The paper introduces Summary-Driven Reinforcement Learning (SDRL), a single-stage RL framework for Video Multi-modal Large Language Models (MLLMs). It utilizes a Structured Chain-of-Thought (Summarize → Think → Answer) to ground reasoning in temporal facts, achieving state-of-the-art performance across seven VideoQA benchmarks including NExT-GQA and VideoMME.
TL;DR
Video-based Multi-modal Large Language Models (MLLMs) often "hallucinate" logic even when they see the right frames—a phenomenon known as thinking drift. Summary-Driven Reinforcement Learning (SDRL) fixes this by forcing the model to follow a rigid Summarize → Think → Answer pipeline. By using a single-stage RL approach with self-supervised consistency checks, it hits SOTA across 7 benchmarks while being more efficient and concise than traditional SFT+RL methods.
The Problem: When Models Forget What They Saw
Despite the power of Chain-of-Thought (CoT), video understanding models struggle with two main issues:
- Thinking Drift: Without constraints, a model's intermediate reasoning can wander away from the actual video content, leading to a "right answer for the wrong reasons" or total failure.
- Temporal Blindness: Standard MLLMs often treat videos as a bag of frames, missing the crucial "what happened before what" logic.
Previous attempts to fix this required Supervised Fine-Tuning (SFT) on thousands of human-annotated reasoning paths. This is not only expensive but also creates "lazy" models that only mimic specific paths rather than exploring the best way to solve a problem.
Methodology: Summarize, Then Think
SDRL replaces the complex SFT+RL pipeline with a streamlined, single-stage RL process. The core intuition is that if a model can first produce a factually accurate Summary of actions, its subsequent Thinking will be naturally grounded.
1. Structured CoT
The model is prompted to follow a specific format:
- Summarize: A chronological list of key events.

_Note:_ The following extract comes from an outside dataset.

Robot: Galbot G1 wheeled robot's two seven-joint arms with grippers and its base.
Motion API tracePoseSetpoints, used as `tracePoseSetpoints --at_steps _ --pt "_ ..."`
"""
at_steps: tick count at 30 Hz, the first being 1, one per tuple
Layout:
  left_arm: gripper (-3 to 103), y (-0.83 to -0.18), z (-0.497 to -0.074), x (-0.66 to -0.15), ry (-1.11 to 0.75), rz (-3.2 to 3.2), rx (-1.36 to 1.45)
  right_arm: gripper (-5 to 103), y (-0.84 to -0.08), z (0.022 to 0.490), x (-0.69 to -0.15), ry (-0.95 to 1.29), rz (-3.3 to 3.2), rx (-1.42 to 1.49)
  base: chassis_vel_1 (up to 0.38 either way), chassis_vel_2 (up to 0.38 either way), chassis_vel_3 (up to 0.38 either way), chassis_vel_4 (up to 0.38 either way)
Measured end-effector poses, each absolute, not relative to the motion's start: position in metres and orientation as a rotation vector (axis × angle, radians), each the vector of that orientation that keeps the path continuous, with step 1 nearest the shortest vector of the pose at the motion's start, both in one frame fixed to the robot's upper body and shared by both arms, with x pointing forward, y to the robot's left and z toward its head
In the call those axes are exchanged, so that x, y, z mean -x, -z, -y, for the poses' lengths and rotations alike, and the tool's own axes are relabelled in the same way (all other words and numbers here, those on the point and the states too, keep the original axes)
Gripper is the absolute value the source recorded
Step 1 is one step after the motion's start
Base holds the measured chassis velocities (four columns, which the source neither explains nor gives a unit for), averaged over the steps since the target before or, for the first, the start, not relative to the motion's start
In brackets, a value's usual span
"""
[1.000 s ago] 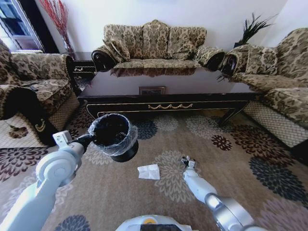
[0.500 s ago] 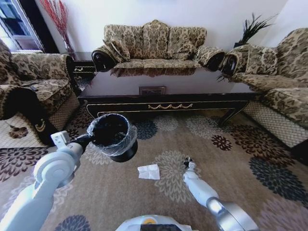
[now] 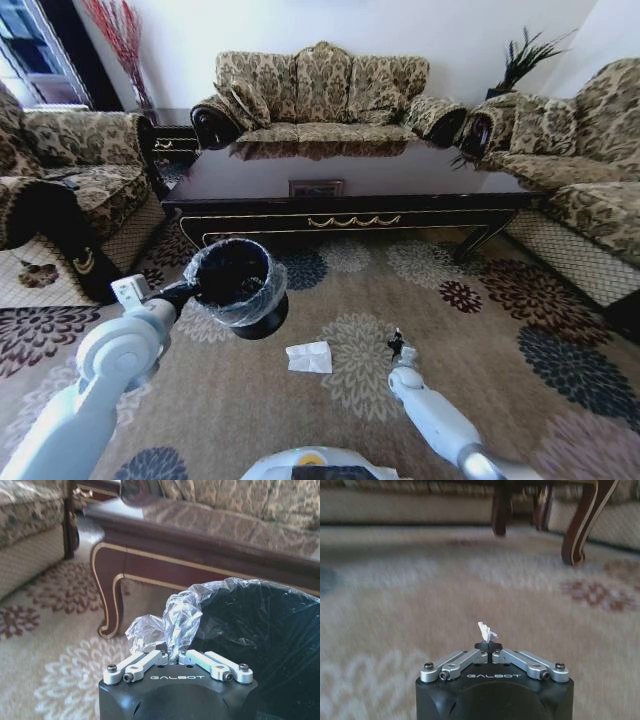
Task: Move to the front of the table and pick up the trash from the floor, then place it into the trash bin.
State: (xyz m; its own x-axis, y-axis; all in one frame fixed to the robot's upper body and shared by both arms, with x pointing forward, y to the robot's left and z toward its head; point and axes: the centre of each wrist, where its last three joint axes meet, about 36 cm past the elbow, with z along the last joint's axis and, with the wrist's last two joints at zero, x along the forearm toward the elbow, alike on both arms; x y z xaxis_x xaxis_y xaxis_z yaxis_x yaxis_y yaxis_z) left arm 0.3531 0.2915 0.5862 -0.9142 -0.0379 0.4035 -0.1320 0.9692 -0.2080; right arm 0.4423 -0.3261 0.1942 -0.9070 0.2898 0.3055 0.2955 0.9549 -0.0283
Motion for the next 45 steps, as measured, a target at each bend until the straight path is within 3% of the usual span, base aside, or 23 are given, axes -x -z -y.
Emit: tracePoseSetpoints --at_steps 16,24,27,40,45 --pt "4 -0.540 -0.254 -0.332 -0.313 2.548 -0.016 0 -0.319 0.307 -0.422 0.016 3.280 -0.054 0.000 0.000 0.000 0.000" --pt "4 -0.531 -0.241 -0.326 -0.279 2.512 0.049 0 -0.379 0.270 -0.425 0.178 3.454 -0.388 0.000 0.000 0.000 0.000" --pt "4 -0.524 -0.237 -0.324 -0.173 2.513 0.088 0 -0.410 0.259 -0.424 0.218 3.502 -0.667 0.000 0.000 0.000 0.000" --pt "4 -0.520 -0.229 -0.333 -0.044 2.533 0.210 0 -0.447 0.259 -0.424 0.111 3.396 -1.427 0.000 0.000 0.000 0.000" --pt "4 -0.514 -0.223 -0.337 -0.061 2.538 0.249 0 -0.435 0.240 -0.421 0.157 3.337 -1.508 0.000 0.000 0.000 0.000"
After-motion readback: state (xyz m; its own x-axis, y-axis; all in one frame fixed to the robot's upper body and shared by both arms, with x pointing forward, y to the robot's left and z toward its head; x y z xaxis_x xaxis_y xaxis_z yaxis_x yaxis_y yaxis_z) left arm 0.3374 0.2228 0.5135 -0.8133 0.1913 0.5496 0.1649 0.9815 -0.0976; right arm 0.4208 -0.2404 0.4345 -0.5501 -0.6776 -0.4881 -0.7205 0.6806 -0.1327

- Think: Logical deduction based on that summary.
- Answer: The final output.
2. Consistency of Vision Knowledge (CVK)
How do we ensure the summary is correct without human labels? SDRL assumes that if you ask a model the same question multiple times (sampling a group), the "correct" paths should all have very similar summaries. CVK penalizes summaries that diverge from the group's "consensus" anchor, effectively rewarding factual stability.
3. Dynamic Variety of Reasoning (DVR)
While we want summaries to be consistent, we want the reasoning (the "Think" part) to be diverse to explore different logical paths. SDRL uses an entropy-based reward that encourages diversity when the model is uncertain but stabilizes once the model finds a successful path.
Figure 1: The SDRL Framework. Note how CVK and DVR act as "weights" on the tokens during the RL update to balance grounding and exploration.
Experimental Triumphs
The researchers tested SDRL against heavyweights like Video-R1 and Qwen2.5-VL. The results were telling:
- Higher Accuracy: On the NExT-GQA reasoning benchmark, SDRL scored 79.3%, a +5.7% jump over the base model.
- Efficiency: Unlike other RL models that become "chatty" (generating long, redundant reasoning), SDRL's outputs are significantly more concise.
Table 1: State-of-the-art results across various benchmarks. SDRL consistently outperforms SFT+RL hybrids.
Why Self-Supervision Wins
One of the most interesting findings was that for larger models (7B), self-supervision performed better than ground-truth human labels. This suggests that forcing a large model to match a specific human summary can actually "over-constrain" it, whereas self-consistency allows the model to leverage its internal pre-trained knowledge more effectively.
Visual Evidence: Grounding in Action
In qualitative tests, SDRL demonstrated a much higher BLEU and sBERT score for its summaries compared to previous RL methods.
Figure 2: Notice how SDRL (bottom) provides a structured chronological summary that leads directly to the correct answer, whereas other models struggle with temporal order.
Limitations & Future Outlook
While SDRL is a leap forward, it isn't perfect. For extremely fast, "micro-action" videos (like a magic trick or fast shuffling), the model tends to provide a "coarse" summary that might miss the split-second frames needed for a correct answer. Future iterations may need even denser temporal rewards to capture these atomic movements.
Conclusion
SDRL proves that we don't need million-dollar datasets of "expert reasoning" to make MLLMs smarter. By simply enforcing a Structured CoT and rewarding self-consistency, we can create models that are not only more accurate but also more stable and efficient. This work sets a new standard for training high-performance video agents with minimal supervision.